Visual Propaganda #8: Roland Topor
Surrealistically funny drawings by the Holocaust surviving polymath...
When the Nazis steamrolled France (along with Belgium, the Netherlands, and Luxembourg) inside of just six weeks in 1940, the country’s Jews were left with difficult choices. Roland Topor, now an icon of cult art, was just a boy when his father was forced to register with the Nazi-controlled Vichy authorities before finally being detained and interned at the Pithiviers holding facility, where most Jews were being held and eventually sent to Auschwitz and the other camps shortly thereafter. Miraculously, however, Topor’s father escaped Pithiviers and hid in the South of France. During that time, the rest of the Topor family lived beneath the paranoia of their venomous Nazi collaborating landlord. The landlord, a cruel old cunt drunk on her minuscule dollop of power, harassed Topor and his sister constantly in efforts to make the two children give up the location of their father. Barely old enough to fully understand the severity of the situation, the children did not waver in their devotion and protection of their father. In 1941, the Topor family was tipped off by neighbors that the Gestapo was going to search their building with the permission of the sadistic landlord. Fleeing to Vichy, the Topor family survived. They even received financial restitution from their landlord for the horrors that she placed upon them and that they endured. An uncommonly happy ending to this anecdote from modern history’s darkest moment.

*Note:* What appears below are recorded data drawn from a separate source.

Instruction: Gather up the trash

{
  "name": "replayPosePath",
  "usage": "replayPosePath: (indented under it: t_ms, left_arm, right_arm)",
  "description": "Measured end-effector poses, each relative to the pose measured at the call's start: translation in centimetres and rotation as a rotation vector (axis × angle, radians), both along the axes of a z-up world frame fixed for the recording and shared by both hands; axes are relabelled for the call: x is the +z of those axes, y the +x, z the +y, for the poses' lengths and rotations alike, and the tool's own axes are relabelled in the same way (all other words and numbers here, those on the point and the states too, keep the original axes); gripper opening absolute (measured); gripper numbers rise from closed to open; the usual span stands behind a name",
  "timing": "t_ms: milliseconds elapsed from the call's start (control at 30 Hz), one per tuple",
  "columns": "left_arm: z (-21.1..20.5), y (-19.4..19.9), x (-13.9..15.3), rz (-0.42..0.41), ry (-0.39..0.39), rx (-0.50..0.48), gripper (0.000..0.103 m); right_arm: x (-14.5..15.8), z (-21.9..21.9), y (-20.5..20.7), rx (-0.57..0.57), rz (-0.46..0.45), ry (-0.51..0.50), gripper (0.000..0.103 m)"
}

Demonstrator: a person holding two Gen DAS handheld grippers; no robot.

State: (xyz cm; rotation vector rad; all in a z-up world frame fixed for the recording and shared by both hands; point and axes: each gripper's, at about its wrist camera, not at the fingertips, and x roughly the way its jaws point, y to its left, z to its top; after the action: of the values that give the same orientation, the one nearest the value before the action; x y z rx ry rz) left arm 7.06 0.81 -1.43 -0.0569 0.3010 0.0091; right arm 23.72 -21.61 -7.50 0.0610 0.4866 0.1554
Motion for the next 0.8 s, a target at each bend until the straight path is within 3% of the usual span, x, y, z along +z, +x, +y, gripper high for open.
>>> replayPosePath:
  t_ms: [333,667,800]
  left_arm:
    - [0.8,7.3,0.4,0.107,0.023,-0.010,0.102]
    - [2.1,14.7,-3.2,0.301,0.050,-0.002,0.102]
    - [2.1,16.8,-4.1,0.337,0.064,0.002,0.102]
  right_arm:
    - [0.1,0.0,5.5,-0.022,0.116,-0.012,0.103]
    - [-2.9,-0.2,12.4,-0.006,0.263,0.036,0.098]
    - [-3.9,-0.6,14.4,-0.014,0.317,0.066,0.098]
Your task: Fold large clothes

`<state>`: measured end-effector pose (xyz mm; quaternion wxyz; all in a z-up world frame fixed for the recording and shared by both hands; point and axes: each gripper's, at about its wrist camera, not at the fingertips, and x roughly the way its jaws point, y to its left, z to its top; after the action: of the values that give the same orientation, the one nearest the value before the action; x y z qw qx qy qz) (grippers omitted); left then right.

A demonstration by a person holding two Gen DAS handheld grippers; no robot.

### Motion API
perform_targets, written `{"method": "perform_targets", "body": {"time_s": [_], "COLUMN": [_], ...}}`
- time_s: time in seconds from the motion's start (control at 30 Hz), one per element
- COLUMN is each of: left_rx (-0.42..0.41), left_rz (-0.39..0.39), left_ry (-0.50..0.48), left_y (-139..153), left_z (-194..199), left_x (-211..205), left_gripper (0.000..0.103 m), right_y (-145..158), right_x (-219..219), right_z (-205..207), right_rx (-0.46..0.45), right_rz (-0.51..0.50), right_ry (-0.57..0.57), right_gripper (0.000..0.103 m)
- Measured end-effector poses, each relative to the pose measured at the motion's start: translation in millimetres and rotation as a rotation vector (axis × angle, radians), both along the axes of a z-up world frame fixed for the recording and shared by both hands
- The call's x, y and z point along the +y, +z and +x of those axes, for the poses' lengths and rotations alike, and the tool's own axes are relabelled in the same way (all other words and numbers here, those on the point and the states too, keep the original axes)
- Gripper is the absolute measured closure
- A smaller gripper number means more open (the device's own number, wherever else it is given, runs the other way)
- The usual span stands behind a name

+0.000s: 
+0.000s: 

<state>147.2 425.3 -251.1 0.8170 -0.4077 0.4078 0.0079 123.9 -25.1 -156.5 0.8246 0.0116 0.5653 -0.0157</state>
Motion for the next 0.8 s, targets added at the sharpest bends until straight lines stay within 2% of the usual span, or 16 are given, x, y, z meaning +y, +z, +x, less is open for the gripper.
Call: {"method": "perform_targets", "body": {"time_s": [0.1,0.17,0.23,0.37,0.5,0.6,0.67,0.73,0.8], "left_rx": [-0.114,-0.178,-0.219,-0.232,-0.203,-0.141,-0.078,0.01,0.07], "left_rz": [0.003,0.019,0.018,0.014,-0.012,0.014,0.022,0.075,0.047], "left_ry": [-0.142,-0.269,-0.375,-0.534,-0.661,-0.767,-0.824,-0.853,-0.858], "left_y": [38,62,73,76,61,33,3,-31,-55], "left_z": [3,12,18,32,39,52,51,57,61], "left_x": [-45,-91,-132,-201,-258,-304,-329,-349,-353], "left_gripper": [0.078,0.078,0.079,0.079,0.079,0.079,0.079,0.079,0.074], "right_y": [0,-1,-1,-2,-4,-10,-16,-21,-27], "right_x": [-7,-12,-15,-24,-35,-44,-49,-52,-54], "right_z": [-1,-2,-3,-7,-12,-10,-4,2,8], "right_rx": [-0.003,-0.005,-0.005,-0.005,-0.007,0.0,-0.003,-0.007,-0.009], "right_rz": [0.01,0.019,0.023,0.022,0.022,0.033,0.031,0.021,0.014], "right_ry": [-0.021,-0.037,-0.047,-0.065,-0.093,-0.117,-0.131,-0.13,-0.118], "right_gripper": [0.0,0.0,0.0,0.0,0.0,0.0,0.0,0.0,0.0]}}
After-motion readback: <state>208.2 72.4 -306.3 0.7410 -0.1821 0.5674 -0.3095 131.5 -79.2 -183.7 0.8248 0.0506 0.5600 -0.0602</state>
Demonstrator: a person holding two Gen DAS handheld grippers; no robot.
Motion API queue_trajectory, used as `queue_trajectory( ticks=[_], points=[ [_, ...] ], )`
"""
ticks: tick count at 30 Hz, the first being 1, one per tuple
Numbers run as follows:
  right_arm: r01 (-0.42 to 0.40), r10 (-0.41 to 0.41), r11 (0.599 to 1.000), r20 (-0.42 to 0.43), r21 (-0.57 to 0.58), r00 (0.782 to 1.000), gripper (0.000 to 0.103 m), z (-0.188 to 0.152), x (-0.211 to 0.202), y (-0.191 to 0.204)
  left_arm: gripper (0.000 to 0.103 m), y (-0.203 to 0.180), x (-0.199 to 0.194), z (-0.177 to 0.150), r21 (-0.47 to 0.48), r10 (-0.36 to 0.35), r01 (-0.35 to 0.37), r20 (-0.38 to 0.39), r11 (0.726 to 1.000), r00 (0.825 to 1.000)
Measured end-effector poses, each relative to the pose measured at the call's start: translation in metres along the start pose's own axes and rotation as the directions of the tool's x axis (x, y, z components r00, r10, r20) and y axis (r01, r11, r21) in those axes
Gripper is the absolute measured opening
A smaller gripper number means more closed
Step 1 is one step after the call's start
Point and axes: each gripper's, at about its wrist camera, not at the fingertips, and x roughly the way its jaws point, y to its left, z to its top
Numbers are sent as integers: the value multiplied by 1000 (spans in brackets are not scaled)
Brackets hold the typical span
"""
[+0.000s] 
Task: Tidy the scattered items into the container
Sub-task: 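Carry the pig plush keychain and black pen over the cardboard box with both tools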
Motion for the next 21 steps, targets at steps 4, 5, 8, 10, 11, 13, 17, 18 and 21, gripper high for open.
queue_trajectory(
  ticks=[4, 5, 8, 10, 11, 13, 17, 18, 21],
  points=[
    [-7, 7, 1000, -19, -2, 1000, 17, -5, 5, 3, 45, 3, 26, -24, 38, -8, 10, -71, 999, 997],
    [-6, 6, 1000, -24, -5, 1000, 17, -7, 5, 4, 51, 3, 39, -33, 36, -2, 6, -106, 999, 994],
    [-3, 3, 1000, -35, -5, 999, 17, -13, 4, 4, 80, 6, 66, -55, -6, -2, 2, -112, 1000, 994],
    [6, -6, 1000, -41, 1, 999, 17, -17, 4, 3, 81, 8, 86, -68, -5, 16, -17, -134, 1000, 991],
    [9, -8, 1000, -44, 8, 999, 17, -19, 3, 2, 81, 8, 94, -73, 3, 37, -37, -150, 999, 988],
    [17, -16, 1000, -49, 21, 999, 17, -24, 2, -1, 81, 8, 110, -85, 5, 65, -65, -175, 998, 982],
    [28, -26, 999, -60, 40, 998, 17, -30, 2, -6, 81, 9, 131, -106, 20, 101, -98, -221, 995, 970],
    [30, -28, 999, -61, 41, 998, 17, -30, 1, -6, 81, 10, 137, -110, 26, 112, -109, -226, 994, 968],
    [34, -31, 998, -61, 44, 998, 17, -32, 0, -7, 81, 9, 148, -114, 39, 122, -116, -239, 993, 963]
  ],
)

Perhaps his childhood encounters with mankind’s capacity for pure evil is what facilitated the artistic style that Topor would develop as an adult. Working across mediums and disciplines — literature, illustration, painting, theater, and comics — Topor managed to collapse the distance between the horror in tragedy AND the tragedy in comedy. Gifted with a subversive Jewish humor, the macabre in Topor is never absent a touch of hilarity and wit. He understood that surrealism’s absorption into academia and the intellectual vanguard of high art would be its undoing, and his entire career can be read as a full-frontal Counter-Agency insurgency. For Topor, surrealism belonged to the low. To the outsiders, to the degenerates, and to those whom survive.
Along with filmmaker and poet Fernando Arrabal and none other than Alejandro Jodorowsky, Topor co-formed the Panic Movement in Paris in 1961 – a theater movement influenced by Buñuel and Artaud that avowedly attempted to wrestle surrealism away from the mainstream and back to the tender embrace of the cult. The plays were deliberately shocking and violent, exorcising a Dionyisan tendency in often bloody and disturbing ways; in Sacramental Melodrama from 1965, Jodorowsky appeared on stage in a motorcycle jacket, slit the throats of geese, taped snakes to his chest, and was on the receiving end of beatings and whippings. Good fucking time, indeed.
Topor’s best known work is in literature. He wrote dozens of hyper-provocative plays and short stories. But his masterpiece and best known work is the 1964 novel The Tenant, which was adapted into film by Roman Polanski in the mid-’70s. The novel follows a Parisian of Polish descent who slowly finds himself unraveling due to a profound paranoia spurned on by both the aggressive and passive aggressive behavior of his neighbors. One can see a direct connection between the plot of the novel and Topor’s upbringing hiding from the Nazis – few knew the absurd horror that metastasizes when neighbors become your spies and your enemies more than he. “Trelkovsky’s neighbors and everyone else he eventually sees cannot admit to themselves what he comes to realize: everybody is nobody, no one has the power to define themselves,” writes horror master Thomas Ligotti about the novel’s power.
Topor’s drawings are bleak, absurd, and very funny. Intriguingly, he was one of the founders of the Hara-Kiri, the comics magazine that would eventually come to be known as Charlie Hebdo. Oppositional to his colleagues, Topor refused to make traditional comics within the magazine. He wouldn’t even use text bubbles. Instead, all his drawings are a single image that evokes narrative through aura more than it does through storytelling, ever true to Topor’s surrealist ethos. A hand sinks its fingers into a human face. A child lays in a pool of a woman’s blood, perhaps his mother’s. A man looks to the sky while an axe perfectly bisects his head, turning him into a bloody cubist assemblage. The drawings need no explanation. They are what they are.
Cheers to Roland Topor, a pioneering polymath of the Counter-Agency of the Avant-Garde.